Title: Petition of Barbara Ann Allnutt, 17 June 1862
Date: June 17, 1862
Source Text: A microfilm reproduction of the original document held at the National Archives and Records Administration, Microcopy 520, Reel 5. The original document is held in the Records of the Accounting Officers of the Department of the Treasury, 1775–1978, National Archives and Records Administration, Record Group 217.6.5. Within the National Archives' Archival Description Catalog, see ARC Identifier 4644616 / MLR Number A1 347 (http://arcweb.archives.gov).
Civil War Washington ID: cww.00694
To the Commissioners under the act of Congress approved the 16th of April, 1862, entitled "An act for the release of certain persons held to service or labor in the District of Columbia."
Your Petitioner, Barbara A. Allnutt of Montgomery County in the State of Maryland by this her petition in writing, represents and states, that she is a person loyal to the United States, who, at the time of the passage of the said act of Congress, held a claim to service or labor against one person of African descent of the name of George Johnson for and during the life of said George Johnson and that by said act of Congress said George Johnson was discharged and freed of and from all claim of your petitioner to such service or labor; that at the time of said discharge said George Johnson was of the age of forty three years and of the personal description following:(1) copper colour—height estimated to be about five feet, nine to ten inches of medium size
That your petitioner acquired her claim to the aforesaid service or labor of said George Johnson in manner following:(2) said George Johnson was part of the personal Estate of James N. Allnut late of Montgomery County, who died on the first day of June AD 1854—and who was at the time of his death your petitioner's husband and the said George Johnson was assigned to your petitioner in the distribution of her said husband's Estate in a due course of legal administration
That your petitioner's claim to the service or labor of said George Johnson was, at the time of said discharge therefrom, of the value of six hundred dollars in money.(3)said George Johnson is believed to be sound in mind and body—without any defect, either moral, mental or physical, either known to, or suspected by your petitioner—he has been accustomed to, and is skilled in agricultural labour, and has been much employed in the quarries near Georgetown, and at Seneca and has large experience and much skill in that business—
Your petitioner hereby declares that she bears true and faithful allegiance to the Government of the United States, and that she has not borne arms against the United States in the present rebellion, nor in any way given aid or comfort thereto.
And your petitioner further states and alleges, that she has not brought said George Johnson into the District of Columbia since the passage of said act of Congress; and that, at the time of the passage thereof, said George Johnson was held to service or labor therein under and by virtue of your petitioner's claim to such service or labor.
Your petitioner further states and alleges, that her said claim to the service or labor of said George Johnson does not originate in or by virtue of any transfer heretofore made by any person who has in any manner aided or sustained the present rebellion against the Government of the United States.

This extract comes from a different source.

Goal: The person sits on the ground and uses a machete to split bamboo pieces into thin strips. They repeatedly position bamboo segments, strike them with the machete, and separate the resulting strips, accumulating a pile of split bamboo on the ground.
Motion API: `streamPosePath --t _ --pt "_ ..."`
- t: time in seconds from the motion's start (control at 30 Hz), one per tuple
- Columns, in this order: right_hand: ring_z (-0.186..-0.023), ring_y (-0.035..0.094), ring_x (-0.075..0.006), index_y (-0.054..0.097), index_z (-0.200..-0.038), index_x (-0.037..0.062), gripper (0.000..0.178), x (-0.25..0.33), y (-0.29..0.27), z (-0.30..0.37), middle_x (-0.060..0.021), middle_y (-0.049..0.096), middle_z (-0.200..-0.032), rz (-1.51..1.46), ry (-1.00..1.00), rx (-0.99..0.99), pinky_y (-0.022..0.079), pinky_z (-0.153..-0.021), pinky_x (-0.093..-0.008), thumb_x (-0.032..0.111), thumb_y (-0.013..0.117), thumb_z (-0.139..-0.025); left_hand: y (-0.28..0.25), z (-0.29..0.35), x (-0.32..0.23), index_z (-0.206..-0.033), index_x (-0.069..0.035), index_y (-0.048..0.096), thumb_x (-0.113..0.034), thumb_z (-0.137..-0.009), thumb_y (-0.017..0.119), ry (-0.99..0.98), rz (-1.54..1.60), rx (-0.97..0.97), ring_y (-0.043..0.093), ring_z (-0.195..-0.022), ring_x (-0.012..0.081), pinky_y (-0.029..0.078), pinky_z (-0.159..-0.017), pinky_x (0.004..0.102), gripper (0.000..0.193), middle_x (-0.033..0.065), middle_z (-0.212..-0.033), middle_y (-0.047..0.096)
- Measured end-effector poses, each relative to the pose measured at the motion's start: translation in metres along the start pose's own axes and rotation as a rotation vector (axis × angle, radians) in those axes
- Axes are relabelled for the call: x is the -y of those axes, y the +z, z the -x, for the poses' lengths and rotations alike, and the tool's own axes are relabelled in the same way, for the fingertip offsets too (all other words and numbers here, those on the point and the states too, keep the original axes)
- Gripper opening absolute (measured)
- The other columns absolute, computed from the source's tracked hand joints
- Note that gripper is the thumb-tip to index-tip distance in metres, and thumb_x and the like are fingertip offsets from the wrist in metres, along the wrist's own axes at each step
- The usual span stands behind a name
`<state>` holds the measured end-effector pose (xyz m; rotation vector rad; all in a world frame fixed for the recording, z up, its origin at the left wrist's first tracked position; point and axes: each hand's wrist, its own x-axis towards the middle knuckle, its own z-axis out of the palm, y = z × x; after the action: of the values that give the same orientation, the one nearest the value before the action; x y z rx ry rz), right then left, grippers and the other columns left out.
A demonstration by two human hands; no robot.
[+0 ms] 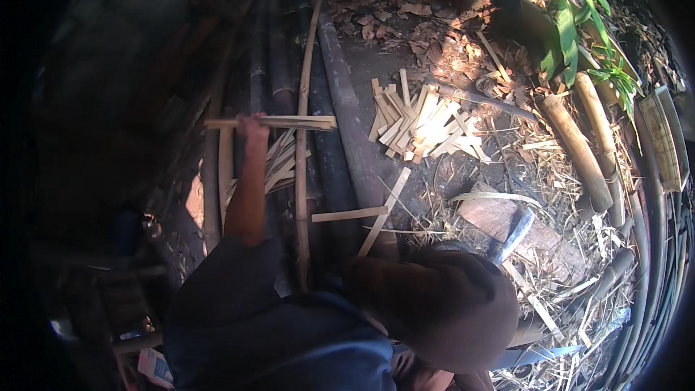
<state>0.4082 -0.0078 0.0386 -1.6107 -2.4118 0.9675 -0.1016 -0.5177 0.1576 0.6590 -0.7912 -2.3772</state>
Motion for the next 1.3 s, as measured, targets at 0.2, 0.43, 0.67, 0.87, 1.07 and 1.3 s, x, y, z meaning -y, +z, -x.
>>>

And your petitioner prays the said Commissioners to investigate and determine the validity of her said claim to the service or labor of said George Johnson herein above set forth; and if the same be found to be valid, that they appraise and apportion the value of said claim in money, and report the same to the Secretary of the Treasury of the United States, in conformity to the provisions of said act of Congress.
B. A. Allnutt
[Form of the Oath for the Verification of the Petition.]
I, Barbara Ann Allnutt being duly sworn, do depose and say, that all the several matters and things which are set forth and stated in the foregoing petition, as of my own knowledge, are true in substance and in fact; and that all the several other matters and things therein set forth and stated, as from the information of others, I believe to be true in substance and in fact.
B. A. Allnutt
Sworn to and subscribed before me this 7th day of June in the year A. D. 1862.
Samuel S. Hays J. P.
I hereby certify that Samuel S. Hays Gentleman before whom the aforegoing affidavit was made and whose genuine signature is thereto subscribed was at the time whereof one of the State of Maryland's Justices of the peace in and for Montgomery County duly commissioned and sworn
In testimony whereof I have hereunto subscribed my name and affixed the seal of the Circuit Court for said county this 11th day of June AD 1862
James G. Henning Clk
Circuit Court for Montgomery County
Barbara Ann Allnutt
Note (2.)-- Here state how the claim was acquired, when, from whom, and for what price or consideration; and, if held under any written evidence of title, make exhibit thereof, or refer to the public record where the same may be found.
Note (3.)-- Here state such facts, if any there be, touching the value of the petitioner's claim to the service or labor of the person, as may enhance the same, and also such facts, if any, touching the moral, mental, and bodily infirmities or defects of said person, as impair the value of the petitioner's claim to such service or labor, and conclude such statement with an averment that the petitioner knows of no other infirmities or defects of said person which impair the value of petitioner's claim to such service or labor, and that he believes none other to exist. If the petitioner specify no such infirmity or defect, then his statement touching the value of his claim should conclude with an averment that he has no knowledge of any such infirmity or defect.